There are a few key trends to look for if we want to identify the next multi-bagger. Typically, we'll want to notice a trend of growing return on capital employed (ROCE) and alongside that, an expanding base of capital employed. This shows us that it's a compounding machine, able to continually reinvest its earnings back into the business and generate higher returns. Speaking of which, we noticed some great changes in Environmental Group's (ASX:EGL) returns on capital, so let's have a look.
What is Return On Capital Employed (ROCE)?
Just to clarify if you're unsure, ROCE is a metric for evaluating how much pre-tax income (in percentage terms) a company earns on the capital invested in its business. To calculate this metric for Environmental Group, this is the formula:
Return on Capital Employed = Earnings Before Interest and Tax (EBIT) ÷ (Total Assets - Current Liabilities)

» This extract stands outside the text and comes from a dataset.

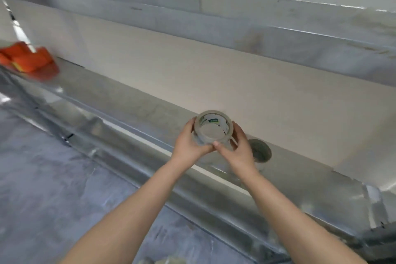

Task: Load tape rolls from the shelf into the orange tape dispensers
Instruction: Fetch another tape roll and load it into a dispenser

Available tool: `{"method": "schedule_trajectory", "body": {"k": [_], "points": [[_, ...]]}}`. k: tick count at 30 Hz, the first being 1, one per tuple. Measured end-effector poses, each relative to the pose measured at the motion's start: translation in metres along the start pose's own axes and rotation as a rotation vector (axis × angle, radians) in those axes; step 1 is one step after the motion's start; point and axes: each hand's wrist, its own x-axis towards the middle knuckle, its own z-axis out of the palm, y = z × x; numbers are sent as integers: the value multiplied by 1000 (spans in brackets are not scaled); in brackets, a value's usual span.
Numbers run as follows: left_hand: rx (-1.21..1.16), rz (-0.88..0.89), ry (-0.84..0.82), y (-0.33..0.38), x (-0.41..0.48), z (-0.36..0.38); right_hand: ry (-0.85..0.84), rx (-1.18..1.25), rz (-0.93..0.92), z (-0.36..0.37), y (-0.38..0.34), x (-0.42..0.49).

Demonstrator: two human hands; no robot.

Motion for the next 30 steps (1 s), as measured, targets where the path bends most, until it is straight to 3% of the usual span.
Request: {"method": "schedule_trajectory", "body": {"k": [11, 22, 30], "points": [[4, -77, 289, -32, -35, -139, -269, 45, -1, 142, -20, 3], [-26, -74, 481, -73, -49, -277, -476, 18, -118, 288, -63, 6], [-30, -91, 564, -98, -47, -370, -569, 74, -108, 382, -90, 13]]}}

0.082 = AU$2.2m ÷ (AU$40m - AU$13m) (Based on the trailing twelve months to December 2021).
Therefore, Environmental Group has an ROCE of 8.2%. On its own that's a low return on capital but it's in line with the industry's average returns of 8.2%.

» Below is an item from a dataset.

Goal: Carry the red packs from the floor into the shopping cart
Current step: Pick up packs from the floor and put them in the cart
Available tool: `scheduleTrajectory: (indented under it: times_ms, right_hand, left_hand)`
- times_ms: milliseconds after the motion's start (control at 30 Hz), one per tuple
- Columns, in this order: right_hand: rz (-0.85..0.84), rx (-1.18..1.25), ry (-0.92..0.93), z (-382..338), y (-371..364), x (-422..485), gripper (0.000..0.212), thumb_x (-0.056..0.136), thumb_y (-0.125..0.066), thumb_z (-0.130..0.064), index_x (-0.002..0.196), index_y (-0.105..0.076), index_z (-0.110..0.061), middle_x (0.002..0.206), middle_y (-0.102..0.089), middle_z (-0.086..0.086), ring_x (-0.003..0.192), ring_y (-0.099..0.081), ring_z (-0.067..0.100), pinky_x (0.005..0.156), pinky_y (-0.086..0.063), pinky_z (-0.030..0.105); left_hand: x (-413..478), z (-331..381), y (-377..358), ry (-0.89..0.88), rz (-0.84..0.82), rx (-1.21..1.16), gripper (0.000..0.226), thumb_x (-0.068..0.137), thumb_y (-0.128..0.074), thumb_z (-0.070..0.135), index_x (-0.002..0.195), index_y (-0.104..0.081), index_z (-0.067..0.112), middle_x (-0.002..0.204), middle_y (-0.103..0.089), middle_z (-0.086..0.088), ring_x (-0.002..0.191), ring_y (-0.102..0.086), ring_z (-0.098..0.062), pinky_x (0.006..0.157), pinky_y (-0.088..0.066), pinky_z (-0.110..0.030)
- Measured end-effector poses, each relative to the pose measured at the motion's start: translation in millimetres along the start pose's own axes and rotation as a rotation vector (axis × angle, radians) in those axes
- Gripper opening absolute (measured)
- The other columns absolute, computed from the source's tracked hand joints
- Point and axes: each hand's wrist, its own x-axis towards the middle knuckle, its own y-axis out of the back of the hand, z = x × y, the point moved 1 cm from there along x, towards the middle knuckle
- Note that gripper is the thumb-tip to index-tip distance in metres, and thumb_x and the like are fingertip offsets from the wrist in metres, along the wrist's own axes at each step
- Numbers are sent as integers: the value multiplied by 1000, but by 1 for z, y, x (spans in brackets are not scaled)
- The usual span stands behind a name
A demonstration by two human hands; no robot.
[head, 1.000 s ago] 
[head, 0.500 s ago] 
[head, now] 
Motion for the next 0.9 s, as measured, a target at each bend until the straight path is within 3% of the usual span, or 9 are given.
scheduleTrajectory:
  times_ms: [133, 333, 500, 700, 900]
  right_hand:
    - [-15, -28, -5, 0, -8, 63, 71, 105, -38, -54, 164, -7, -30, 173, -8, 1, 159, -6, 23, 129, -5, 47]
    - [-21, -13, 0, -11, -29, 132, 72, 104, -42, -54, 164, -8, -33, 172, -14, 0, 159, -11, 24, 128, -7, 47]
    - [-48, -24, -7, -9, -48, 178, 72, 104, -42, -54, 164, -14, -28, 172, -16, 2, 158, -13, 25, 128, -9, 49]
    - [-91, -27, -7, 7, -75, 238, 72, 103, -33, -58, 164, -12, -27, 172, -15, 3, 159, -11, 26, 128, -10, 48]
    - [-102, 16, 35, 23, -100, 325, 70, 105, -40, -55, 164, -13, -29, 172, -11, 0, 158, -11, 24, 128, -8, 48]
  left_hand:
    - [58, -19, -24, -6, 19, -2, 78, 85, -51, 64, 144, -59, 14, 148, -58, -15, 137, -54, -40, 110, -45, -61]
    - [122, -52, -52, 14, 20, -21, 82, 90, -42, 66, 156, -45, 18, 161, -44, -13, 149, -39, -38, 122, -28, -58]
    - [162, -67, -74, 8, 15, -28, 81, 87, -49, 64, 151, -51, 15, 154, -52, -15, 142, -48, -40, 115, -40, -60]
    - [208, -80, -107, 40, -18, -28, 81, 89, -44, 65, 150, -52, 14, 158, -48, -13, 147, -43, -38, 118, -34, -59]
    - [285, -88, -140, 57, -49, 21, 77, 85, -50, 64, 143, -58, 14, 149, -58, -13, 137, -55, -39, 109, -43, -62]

View our latest analysis for Environmental Group
Historical performance is a great place to start when researching a stock so above you can see the gauge for Environmental Group's ROCE against it's prior returns. If you'd like to look at how Environmental Group has performed in the past in other metrics, you can view this free graph of past earnings, revenue and cash flow.
The Trend Of ROCE
Even though ROCE is still low in absolute terms, it's good to see it's heading in the right direction. The numbers show that in the last five years, the returns generated on capital employed have grown considerably to 8.2%. Basically the business is earning more per dollar of capital invested and in addition to that, 95% more capital is being employed now too. The increasing returns on a growing amount of capital is common amongst multi-baggers and that's why we're impressed.
The Key Takeaway
In summary, it's great to see that Environmental Group can compound returns by consistently reinvesting capital at increasing rates of return, because these are some of the key ingredients of those highly sought after multi-baggers. Since the stock has returned a staggering 1,065% to shareholders over the last five years, it looks like investors are recognizing these changes. Therefore, we think it would be worth your time to check if these trends are going to continue.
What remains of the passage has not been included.